EXERCISE
Among the lines below, restate word for word only those from the line with "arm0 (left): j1" through the line with "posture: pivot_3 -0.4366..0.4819", with both end lines kept.

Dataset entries

=== Begin Enclosure ===

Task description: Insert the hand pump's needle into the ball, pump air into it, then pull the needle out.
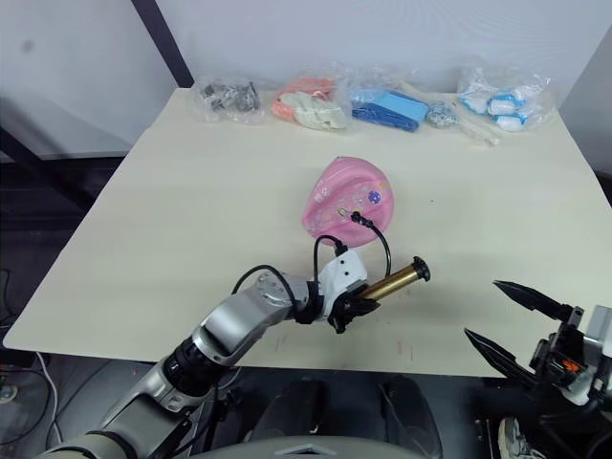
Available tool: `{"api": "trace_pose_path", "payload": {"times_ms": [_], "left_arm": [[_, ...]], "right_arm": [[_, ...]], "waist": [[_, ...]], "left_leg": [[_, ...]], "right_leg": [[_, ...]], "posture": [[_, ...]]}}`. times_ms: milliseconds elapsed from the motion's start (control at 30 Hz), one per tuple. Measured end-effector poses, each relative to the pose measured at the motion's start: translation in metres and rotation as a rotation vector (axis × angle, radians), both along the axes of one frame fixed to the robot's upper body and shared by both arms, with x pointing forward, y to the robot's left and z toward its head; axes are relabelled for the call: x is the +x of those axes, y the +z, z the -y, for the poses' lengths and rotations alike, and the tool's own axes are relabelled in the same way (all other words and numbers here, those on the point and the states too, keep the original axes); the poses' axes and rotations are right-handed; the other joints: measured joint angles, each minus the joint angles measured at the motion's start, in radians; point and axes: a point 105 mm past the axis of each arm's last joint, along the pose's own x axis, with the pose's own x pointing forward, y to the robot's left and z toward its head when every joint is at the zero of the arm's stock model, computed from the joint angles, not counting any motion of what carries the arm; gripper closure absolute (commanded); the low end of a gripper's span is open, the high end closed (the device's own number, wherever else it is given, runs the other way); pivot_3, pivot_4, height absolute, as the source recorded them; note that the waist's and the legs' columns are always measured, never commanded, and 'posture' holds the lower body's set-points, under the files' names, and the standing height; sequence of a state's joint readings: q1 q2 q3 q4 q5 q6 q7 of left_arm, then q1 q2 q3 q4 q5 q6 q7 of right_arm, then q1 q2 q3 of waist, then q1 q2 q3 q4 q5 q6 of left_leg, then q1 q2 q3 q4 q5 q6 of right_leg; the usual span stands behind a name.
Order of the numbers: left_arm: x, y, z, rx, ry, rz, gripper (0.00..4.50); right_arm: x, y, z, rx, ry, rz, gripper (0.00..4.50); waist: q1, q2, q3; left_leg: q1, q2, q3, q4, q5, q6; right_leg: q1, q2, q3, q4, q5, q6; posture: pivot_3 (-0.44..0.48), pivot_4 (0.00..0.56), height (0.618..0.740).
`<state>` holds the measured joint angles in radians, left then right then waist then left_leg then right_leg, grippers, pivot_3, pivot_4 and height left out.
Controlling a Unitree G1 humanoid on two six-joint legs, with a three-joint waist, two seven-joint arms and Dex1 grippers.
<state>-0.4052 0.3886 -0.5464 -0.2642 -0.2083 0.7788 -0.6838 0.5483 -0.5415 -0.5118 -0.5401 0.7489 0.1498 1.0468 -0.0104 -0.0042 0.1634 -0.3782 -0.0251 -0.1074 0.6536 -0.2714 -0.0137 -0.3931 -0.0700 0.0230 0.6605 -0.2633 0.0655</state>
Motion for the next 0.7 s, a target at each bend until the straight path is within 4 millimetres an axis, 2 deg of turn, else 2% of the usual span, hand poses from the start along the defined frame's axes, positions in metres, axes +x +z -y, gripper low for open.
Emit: {"api": "trace_pose_path", "payload": {"times_ms": [267, 333, 467, 700], "left_arm": [[-0.008, 0.003, -0.009, -0.127, -0.030, -0.004, 3.42], [-0.010, 0.005, -0.010, -0.177, -0.024, -0.013, 3.42], [-0.007, 0.010, -0.008, -0.248, -0.017, -0.003, 3.42], [-0.008, 0.014, -0.011, -0.340, -0.064, 0.015, 3.42]], "right_arm": [[0.022, 0.000, -0.017, 0.163, -0.136, -0.070, 0.00], [0.035, 0.003, -0.030, 0.255, -0.172, -0.101, 0.00], [0.044, 0.007, -0.052, 0.344, -0.152, -0.160, 0.00], [0.060, 0.003, -0.067, 0.483, -0.179, -0.315, 0.00]], "waist": [[0.000, 0.000, 0.000], [-0.005, 0.000, 0.000], [-0.003, 0.000, 0.000], [-0.003, 0.000, 0.000]], "left_leg": [[0.000, 0.000, 0.000, 0.000, 0.000, 0.000], [0.000, 0.000, -0.001, 0.000, 0.000, 0.000], [0.000, 0.000, 0.000, 0.000, 0.000, 0.000], [-0.001, 0.000, 0.001, 0.000, 0.000, 0.001]], "right_leg": [[-0.001, 0.000, 0.001, 0.000, 0.000, 0.000], [-0.002, 0.000, 0.002, 0.001, 0.000, 0.000], [-0.002, 0.000, 0.001, 0.001, 0.000, 0.000], [-0.002, 0.000, 0.001, 0.001, 0.000, 0.000]], "posture": [[0.000, 0.150, 0.740], [0.000, 0.150, 0.740], [0.000, 0.150, 0.740], [0.000, 0.150, 0.740]]}}
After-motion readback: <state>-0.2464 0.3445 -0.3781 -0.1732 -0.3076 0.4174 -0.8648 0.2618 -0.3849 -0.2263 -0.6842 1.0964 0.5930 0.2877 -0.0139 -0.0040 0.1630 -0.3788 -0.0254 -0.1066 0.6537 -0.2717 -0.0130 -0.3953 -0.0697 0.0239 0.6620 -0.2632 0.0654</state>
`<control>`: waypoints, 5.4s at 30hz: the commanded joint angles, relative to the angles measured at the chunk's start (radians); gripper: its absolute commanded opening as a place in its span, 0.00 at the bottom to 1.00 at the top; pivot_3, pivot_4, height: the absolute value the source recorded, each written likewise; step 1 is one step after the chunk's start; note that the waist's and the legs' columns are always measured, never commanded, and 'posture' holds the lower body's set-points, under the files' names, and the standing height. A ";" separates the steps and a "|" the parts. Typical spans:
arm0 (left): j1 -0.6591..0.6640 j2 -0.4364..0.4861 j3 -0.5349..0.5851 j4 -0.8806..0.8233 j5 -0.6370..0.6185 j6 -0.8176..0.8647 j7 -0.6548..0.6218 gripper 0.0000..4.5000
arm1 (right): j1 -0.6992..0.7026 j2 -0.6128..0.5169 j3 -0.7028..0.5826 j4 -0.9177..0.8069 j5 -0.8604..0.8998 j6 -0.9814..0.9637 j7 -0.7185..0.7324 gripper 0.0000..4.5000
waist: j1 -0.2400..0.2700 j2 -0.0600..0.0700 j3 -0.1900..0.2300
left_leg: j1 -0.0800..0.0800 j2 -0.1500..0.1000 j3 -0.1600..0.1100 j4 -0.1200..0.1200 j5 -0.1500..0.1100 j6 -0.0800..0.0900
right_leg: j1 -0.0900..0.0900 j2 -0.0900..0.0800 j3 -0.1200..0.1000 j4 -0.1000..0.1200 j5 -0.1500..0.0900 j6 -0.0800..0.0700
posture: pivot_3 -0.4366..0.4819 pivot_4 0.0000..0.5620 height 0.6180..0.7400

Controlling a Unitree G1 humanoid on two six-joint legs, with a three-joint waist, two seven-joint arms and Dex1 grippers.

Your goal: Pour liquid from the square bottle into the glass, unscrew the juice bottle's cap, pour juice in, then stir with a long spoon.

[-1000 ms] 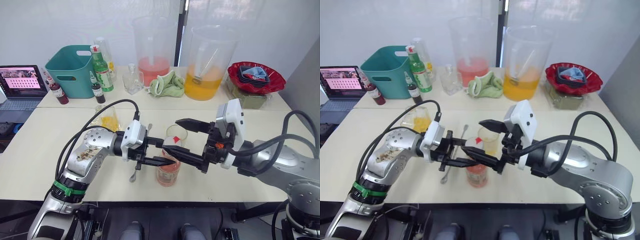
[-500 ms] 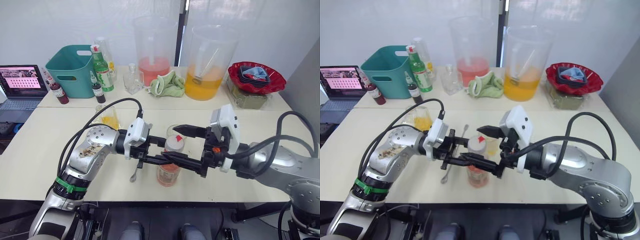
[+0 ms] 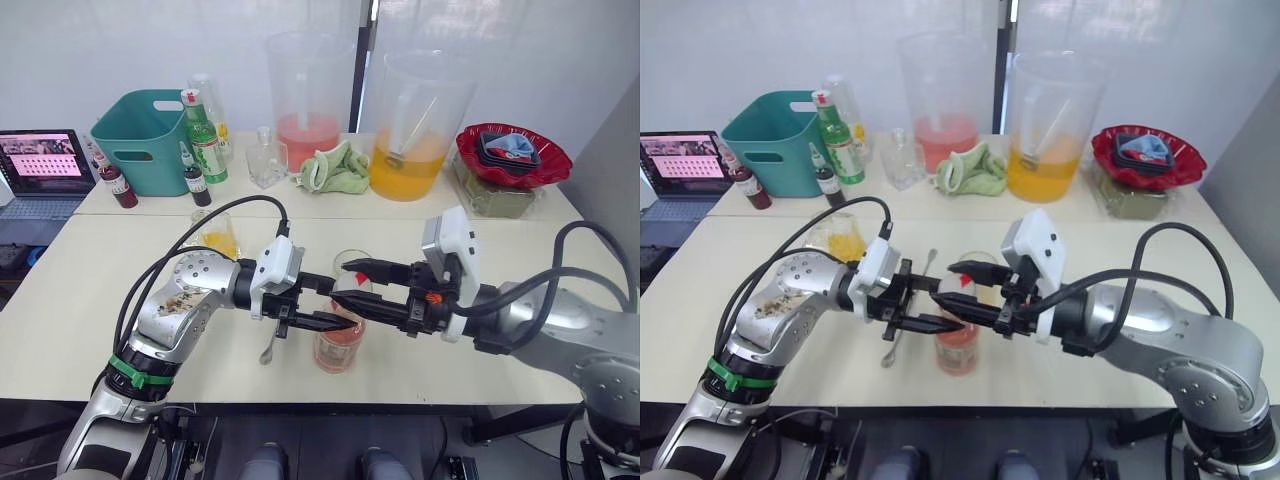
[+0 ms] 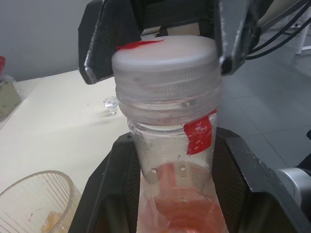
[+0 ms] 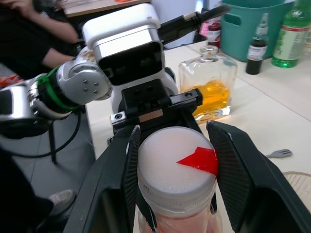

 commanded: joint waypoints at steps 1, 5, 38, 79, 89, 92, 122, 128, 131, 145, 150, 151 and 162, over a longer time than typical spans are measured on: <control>0.004 0.015 -0.003 -0.001 0.029 0.000 0.004 0.43 | -0.068 -0.021 0.064 0.121 -0.078 -0.076 0.309 0.37 | -0.001 0.000 0.000 | 0.000 0.000 0.000 0.000 0.000 0.000 | 0.000 0.000 0.000 0.000 0.000 0.000 | 0.48 0.27 1.00; 0.011 0.024 0.001 -0.005 0.030 -0.001 0.002 0.43 | -0.280 -0.002 0.255 0.391 -0.246 -0.157 0.735 0.37 | -0.006 0.000 0.000 | 0.000 0.001 0.000 -0.001 0.000 0.000 | -0.001 0.001 0.000 0.000 0.000 0.000 | 0.48 0.27 1.00; 0.036 0.025 0.011 0.019 0.043 -0.045 0.019 0.43 | -0.168 0.094 -0.032 0.111 -0.215 0.004 0.289 1.00 | 0.004 0.000 0.000 | 0.000 0.000 -0.001 0.000 -0.001 0.001 | -0.001 -0.001 -0.001 0.002 0.000 0.000 | 0.48 0.27 1.00; 0.012 0.012 0.001 0.063 0.055 -0.071 0.012 0.43 | -0.044 0.031 -0.032 -0.064 0.076 0.034 -0.182 0.76 | 0.002 0.000 0.000 | 0.000 0.000 0.000 0.000 -0.001 0.001 | 0.000 0.000 0.000 0.001 0.000 0.000 | 0.48 0.27 1.00; -0.001 0.017 0.006 0.019 0.043 -0.020 0.029 0.43 | -0.037 0.042 0.004 -0.058 0.069 0.024 -0.214 0.83 | 0.002 0.000 0.000 | 0.000 0.000 0.000 0.000 -0.001 0.001 | 0.000 0.000 0.000 0.001 0.000 0.000 | 0.48 0.27 1.00; 0.001 0.018 0.008 0.016 0.044 -0.018 0.029 0.43 | -0.031 0.045 0.010 -0.062 0.067 0.020 -0.217 0.83 | 0.002 0.000 0.000 | 0.000 0.000 0.000 0.000 -0.001 0.001 | 0.000 0.000 0.000 0.001 0.000 0.000 | 0.48 0.27 1.00; 0.037 0.049 0.008 0.025 0.056 -0.058 0.011 0.43 | -0.507 0.026 0.493 0.687 -0.520 -0.387 1.096 0.37 | 0.000 0.000 0.000 | 0.001 0.001 0.000 0.000 -0.001 0.001 | 0.000 0.000 -0.001 0.001 0.000 0.000 | 0.48 0.27 1.00; 0.046 0.061 0.011 0.015 0.050 -0.060 0.013 0.43 | -0.606 0.061 0.527 0.801 -0.526 -0.453 1.118 0.37 | 0.000 0.000 0.000 | 0.002 0.001 0.000 0.000 -0.001 0.001 | 0.000 0.000 -0.001 0.001 0.000 0.000 | 0.48 0.27 1.00; 0.046 0.060 0.012 0.014 0.049 -0.061 0.013 0.43 | -0.599 0.072 0.465 0.790 -0.514 -0.414 1.115 0.66 | 0.000 0.000 0.000 | 0.002 0.001 0.000 0.000 -0.001 0.001 | 0.000 0.000 -0.001 0.002 0.000 0.000 | 0.48 0.27 1.00; 0.035 0.041 0.003 0.025 0.045 -0.055 0.011 0.43 | -0.259 0.047 0.032 0.265 -0.247 -0.046 0.569 0.99 | 0.002 0.000 0.000 | 0.001 0.000 0.000 0.000 -0.001 0.001 | -0.001 0.000 -0.001 0.002 0.000 0.000 | 0.48 0.27 1.00; 0.036 0.040 0.004 0.017 0.042 -0.048 0.016 0.43 | -0.145 0.112 -0.032 0.083 -0.213 0.037 0.228 0.99 | 0.001 0.000 0.000 | 0.001 0.000 0.000 0.000 -0.001 0.001 | -0.001 0.000 0.000 0.002 0.000 0.000 | 0.48 0.27 1.00; 0.037 0.041 0.005 0.014 0.041 -0.046 0.016 0.43 | -0.132 0.106 -0.034 0.058 -0.211 0.045 0.208 0.99 | 0.002 0.000 0.000 | 0.001 0.000 0.000 0.000 -0.001 0.001 | -0.001 0.000 0.000 0.002 0.000 0.000 | 0.48 0.27 1.00; 0.029 0.038 0.003 0.017 0.037 -0.037 0.003 0.43 | -0.024 0.082 -0.086 -0.073 0.039 0.126 -0.108 0.99 | -0.001 0.000 0.000 | 0.001 0.000 0.000 0.000 -0.001 0.001 | -0.001 0.000 0.000 0.001 0.000 0.000 | 0.48 0.27 1.00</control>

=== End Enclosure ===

TASK OUTPUT
arm0 (left): j1 -0.6591..0.6640 j2 -0.4364..0.4861 j3 -0.5349..0.5851 j4 -0.8806..0.8233 j5 -0.6370..0.6185 j6 -0.8176..0.8647 j7 -0.6548..0.6218 gripper 0.0000..4.5000
arm1 (right): j1 -0.6992..0.7026 j2 -0.6128..0.5169 j3 -0.7028..0.5826 j4 -0.9177..0.8069 j5 -0.8604..0.8998 j6 -0.9814..0.9637 j7 -0.7185..0.7324 gripper 0.0000..4.5000
waist: j1 -0.2400..0.2700 j2 -0.0600..0.0700 j3 -0.1900..0.2300
left_leg: j1 -0.0800..0.0800 j2 -0.1500..0.1000 j3 -0.1600..0.1100 j4 -0.1200..0.1200 j5 -0.1500..0.1100 j6 -0.0800..0.0900
right_leg: j1 -0.0900..0.0900 j2 -0.0900..0.0800 j3 -0.1200..0.1000 j4 -0.1000..0.1200 j5 -0.1500..0.0900 j6 -0.0800..0.0700
posture: pivot_3 -0.4366..0.4819 pivot_4 0.0000..0.5620 height 0.6180..0.7400

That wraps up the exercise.